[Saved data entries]
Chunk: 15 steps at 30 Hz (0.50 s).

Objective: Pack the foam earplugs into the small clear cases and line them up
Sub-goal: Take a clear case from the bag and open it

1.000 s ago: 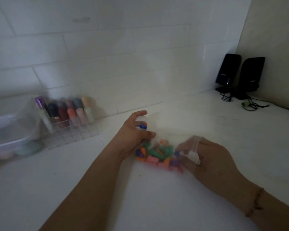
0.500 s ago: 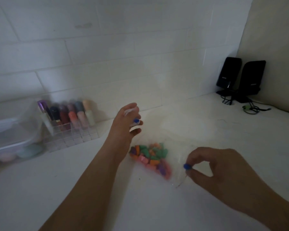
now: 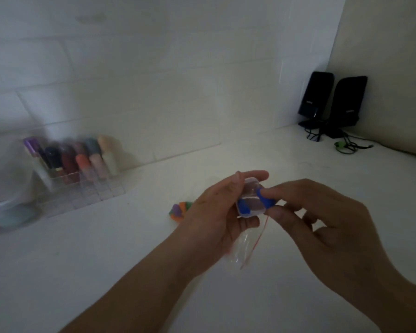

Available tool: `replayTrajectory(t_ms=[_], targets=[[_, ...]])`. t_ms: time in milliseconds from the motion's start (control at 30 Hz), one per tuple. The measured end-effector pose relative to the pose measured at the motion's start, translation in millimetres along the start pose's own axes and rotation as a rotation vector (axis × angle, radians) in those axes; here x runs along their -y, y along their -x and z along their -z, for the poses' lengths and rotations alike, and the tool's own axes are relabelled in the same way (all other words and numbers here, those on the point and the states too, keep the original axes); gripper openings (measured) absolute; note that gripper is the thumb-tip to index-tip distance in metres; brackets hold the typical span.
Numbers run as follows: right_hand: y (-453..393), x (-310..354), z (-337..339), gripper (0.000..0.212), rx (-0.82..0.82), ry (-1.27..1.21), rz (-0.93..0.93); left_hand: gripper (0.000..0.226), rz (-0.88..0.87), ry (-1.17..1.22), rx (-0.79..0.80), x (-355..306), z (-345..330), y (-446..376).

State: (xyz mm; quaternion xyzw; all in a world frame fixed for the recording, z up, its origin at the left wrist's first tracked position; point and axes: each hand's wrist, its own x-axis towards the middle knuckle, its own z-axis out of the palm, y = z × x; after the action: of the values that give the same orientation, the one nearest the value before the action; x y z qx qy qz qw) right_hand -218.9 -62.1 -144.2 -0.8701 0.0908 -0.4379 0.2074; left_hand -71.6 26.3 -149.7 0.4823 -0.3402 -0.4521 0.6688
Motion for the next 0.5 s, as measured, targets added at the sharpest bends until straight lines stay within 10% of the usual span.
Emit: replayTrajectory(t_ms=[500], targets=[[6.5, -11.6, -8.5, 0.016, 0.104, 0.038, -0.106, 0.043, 0.02, 0.08, 0.123, -3.2, -0.4, 1.4]])
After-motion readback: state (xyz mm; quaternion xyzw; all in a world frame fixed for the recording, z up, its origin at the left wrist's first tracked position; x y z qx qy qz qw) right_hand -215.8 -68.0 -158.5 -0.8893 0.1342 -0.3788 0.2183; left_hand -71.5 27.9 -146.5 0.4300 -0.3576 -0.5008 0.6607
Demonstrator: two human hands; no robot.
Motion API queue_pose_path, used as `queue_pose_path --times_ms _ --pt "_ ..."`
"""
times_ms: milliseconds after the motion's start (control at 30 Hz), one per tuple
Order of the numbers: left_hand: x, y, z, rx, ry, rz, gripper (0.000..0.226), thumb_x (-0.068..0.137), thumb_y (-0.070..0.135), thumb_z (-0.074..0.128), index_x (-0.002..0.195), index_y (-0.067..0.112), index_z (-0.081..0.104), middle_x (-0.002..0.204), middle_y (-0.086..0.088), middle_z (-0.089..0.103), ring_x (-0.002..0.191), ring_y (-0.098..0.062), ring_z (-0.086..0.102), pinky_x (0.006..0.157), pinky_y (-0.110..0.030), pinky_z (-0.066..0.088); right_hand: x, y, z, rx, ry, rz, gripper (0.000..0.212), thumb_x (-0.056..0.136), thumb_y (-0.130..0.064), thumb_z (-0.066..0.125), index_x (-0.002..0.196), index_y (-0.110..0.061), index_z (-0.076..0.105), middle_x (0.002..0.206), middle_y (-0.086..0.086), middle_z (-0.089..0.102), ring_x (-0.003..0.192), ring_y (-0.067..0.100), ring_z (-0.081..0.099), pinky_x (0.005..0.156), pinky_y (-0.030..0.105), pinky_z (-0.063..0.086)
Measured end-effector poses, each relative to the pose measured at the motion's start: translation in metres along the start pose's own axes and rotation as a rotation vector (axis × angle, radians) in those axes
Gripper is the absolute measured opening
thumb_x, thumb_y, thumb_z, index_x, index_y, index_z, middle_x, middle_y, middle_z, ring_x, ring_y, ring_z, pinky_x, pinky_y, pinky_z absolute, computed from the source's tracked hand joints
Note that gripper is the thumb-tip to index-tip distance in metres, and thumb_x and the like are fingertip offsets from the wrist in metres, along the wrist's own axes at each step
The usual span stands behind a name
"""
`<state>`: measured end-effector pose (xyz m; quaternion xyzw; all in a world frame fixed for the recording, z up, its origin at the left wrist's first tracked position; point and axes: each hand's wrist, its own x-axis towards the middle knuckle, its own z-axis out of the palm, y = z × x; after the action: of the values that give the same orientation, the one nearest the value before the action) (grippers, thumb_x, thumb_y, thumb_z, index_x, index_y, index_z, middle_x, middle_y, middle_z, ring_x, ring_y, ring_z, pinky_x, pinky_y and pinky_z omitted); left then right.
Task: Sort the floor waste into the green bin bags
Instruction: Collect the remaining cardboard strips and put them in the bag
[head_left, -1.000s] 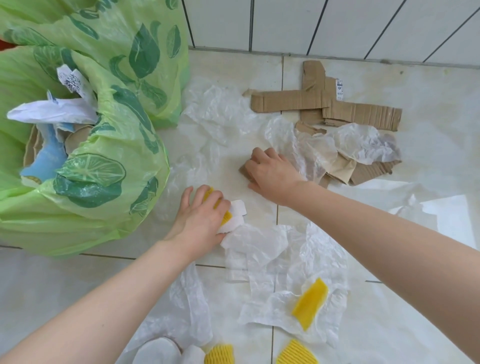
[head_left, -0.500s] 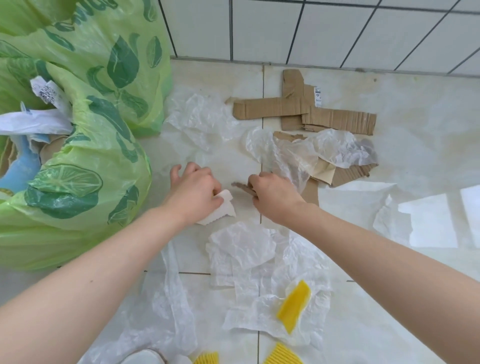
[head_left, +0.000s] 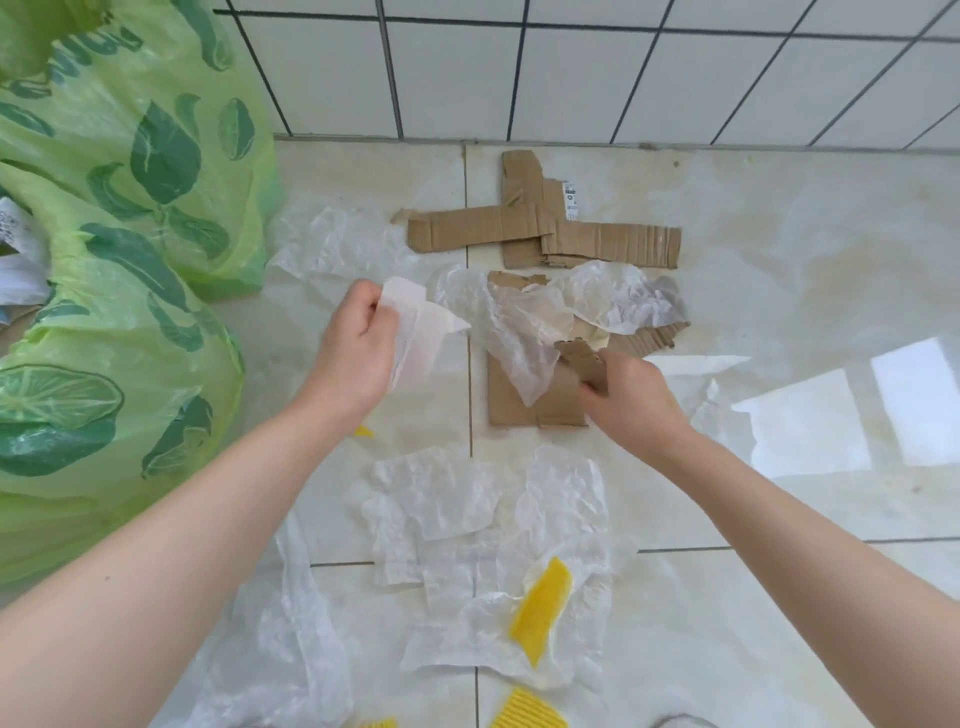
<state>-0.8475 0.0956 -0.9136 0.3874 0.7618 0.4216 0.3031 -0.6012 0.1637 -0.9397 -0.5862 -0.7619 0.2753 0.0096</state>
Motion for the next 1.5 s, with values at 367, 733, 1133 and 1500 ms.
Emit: queue_pose_path --times_ms 367,733,1133,1500 --pt "-0.034 0.028 0.109 0.379 -0.706 0.123 0.019 0.096 0.011 0.033 0.102 0.008 0.050 0.089 -0.006 0.053 0.080 -0.024 0.047 0.065 -0.032 0.033 0.035 0.041 -0.004 -0.071 0.068 -0.105 0.015 0.088 -0.018 0.059 0.092 -0.006 0.067 0.097 0.014 0.060 0.091 0.034 0.057 0.075 0.036 0.045" --pt "-0.003 0.008 0.110 0.687 -0.455 0.103 0.037 0.095 0.017 0.033 0.128 0.001 0.039 0.143 -0.013 0.034 0.127 -0.029 0.042 0.096 -0.041 0.040 0.079 0.028 -0.030 -0.066 -0.051 -0.102 0.026 0.087 -0.024 0.061 0.107 -0.011 0.072 0.148 0.012 0.040 0.139 0.022 0.033 0.106 0.026 0.031" --pt "0.008 0.015 0.106 0.135 -0.211 -0.315 0.022 0.087 0.017 0.051 0.068 0.014 0.041 0.067 -0.002 0.044 0.068 -0.025 0.041 0.056 -0.029 0.033 0.102 0.014 -0.021 -0.053 -0.212 -0.005 0.042 0.094 -0.051 0.037 0.070 -0.029 0.064 0.135 0.007 0.045 0.132 0.038 0.028 0.106 0.048 0.024" --pt "-0.002 0.000 0.126 0.476 -0.195 -0.169 0.024 0.081 0.020 0.066 0.097 0.006 0.056 0.118 -0.008 0.041 0.106 -0.029 0.042 0.077 -0.030 0.037 0.102 0.006 -0.010 -0.137 -0.135 -0.013 0.058 0.082 -0.014 0.052 0.135 -0.021 0.030 0.121 0.013 0.039 0.113 0.038 0.037 0.093 0.047 0.034"
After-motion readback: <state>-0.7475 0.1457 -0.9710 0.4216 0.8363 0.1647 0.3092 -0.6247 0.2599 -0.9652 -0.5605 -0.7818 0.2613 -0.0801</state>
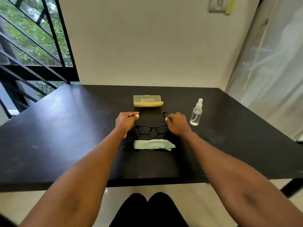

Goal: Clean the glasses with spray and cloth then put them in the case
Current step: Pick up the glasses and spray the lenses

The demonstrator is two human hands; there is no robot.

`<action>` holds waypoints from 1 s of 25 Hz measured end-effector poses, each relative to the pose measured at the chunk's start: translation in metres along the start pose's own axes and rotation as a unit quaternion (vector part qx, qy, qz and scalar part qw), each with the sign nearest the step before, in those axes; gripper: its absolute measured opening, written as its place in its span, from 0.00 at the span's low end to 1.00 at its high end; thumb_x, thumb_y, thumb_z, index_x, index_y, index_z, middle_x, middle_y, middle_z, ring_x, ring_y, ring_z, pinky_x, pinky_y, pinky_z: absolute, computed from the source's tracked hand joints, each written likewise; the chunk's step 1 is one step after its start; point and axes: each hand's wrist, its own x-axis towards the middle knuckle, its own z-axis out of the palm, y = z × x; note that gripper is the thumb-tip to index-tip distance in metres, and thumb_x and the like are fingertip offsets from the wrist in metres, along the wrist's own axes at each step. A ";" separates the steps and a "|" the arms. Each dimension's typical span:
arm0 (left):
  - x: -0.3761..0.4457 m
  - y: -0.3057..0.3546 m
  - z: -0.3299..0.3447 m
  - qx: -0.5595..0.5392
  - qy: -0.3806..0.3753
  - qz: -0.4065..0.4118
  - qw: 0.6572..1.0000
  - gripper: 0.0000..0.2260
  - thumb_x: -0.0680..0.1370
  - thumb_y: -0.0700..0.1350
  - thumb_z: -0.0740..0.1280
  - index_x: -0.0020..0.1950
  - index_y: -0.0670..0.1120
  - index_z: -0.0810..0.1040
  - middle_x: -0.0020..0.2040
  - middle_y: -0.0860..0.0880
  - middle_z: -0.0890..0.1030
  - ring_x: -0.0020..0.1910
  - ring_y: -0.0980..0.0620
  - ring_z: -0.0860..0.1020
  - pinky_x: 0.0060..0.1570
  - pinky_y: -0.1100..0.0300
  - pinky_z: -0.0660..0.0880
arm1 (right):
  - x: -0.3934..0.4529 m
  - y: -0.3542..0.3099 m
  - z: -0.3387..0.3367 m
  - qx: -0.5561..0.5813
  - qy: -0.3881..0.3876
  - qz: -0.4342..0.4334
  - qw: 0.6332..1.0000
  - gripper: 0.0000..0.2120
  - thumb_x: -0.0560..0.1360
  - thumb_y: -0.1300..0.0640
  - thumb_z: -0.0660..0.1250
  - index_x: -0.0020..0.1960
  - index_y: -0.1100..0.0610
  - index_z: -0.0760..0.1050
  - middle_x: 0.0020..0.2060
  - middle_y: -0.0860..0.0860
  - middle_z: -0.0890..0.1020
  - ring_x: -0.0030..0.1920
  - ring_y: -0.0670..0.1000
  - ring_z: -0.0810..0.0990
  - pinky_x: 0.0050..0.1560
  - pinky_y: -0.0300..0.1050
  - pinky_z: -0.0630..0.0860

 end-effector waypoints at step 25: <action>-0.017 0.031 -0.021 -0.301 -0.155 -0.085 0.937 0.08 0.74 0.35 0.66 0.53 0.39 0.78 0.43 0.43 0.80 0.41 0.50 0.80 0.41 0.58 0.81 | 0.015 -0.025 -0.033 0.287 0.160 0.160 0.931 0.21 0.74 0.50 0.64 0.32 0.66 0.79 0.24 0.54 0.79 0.27 0.49 0.76 0.37 0.41 0.74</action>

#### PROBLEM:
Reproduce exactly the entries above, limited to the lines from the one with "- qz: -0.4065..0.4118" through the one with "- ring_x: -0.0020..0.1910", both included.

#### YOUR RESPONSE:
  - qz: -0.4065..0.4118
  - qw: 0.6572..1.0000
  - gripper: 0.0000..0.2260
  - thumb_x: -0.0680..0.1370
  - thumb_y: -0.0700..0.1350
  - thumb_z: -0.0740..0.1280
  - index_x: -0.0020..0.1950
  - index_y: -0.0670..0.1120
  - index_z: -0.0810..0.1040
  - middle_x: -0.0020..0.2040
  - middle_y: -0.0860..0.0880
  - middle_z: -0.0890..0.1030
  - ring_x: -0.0020..0.1910

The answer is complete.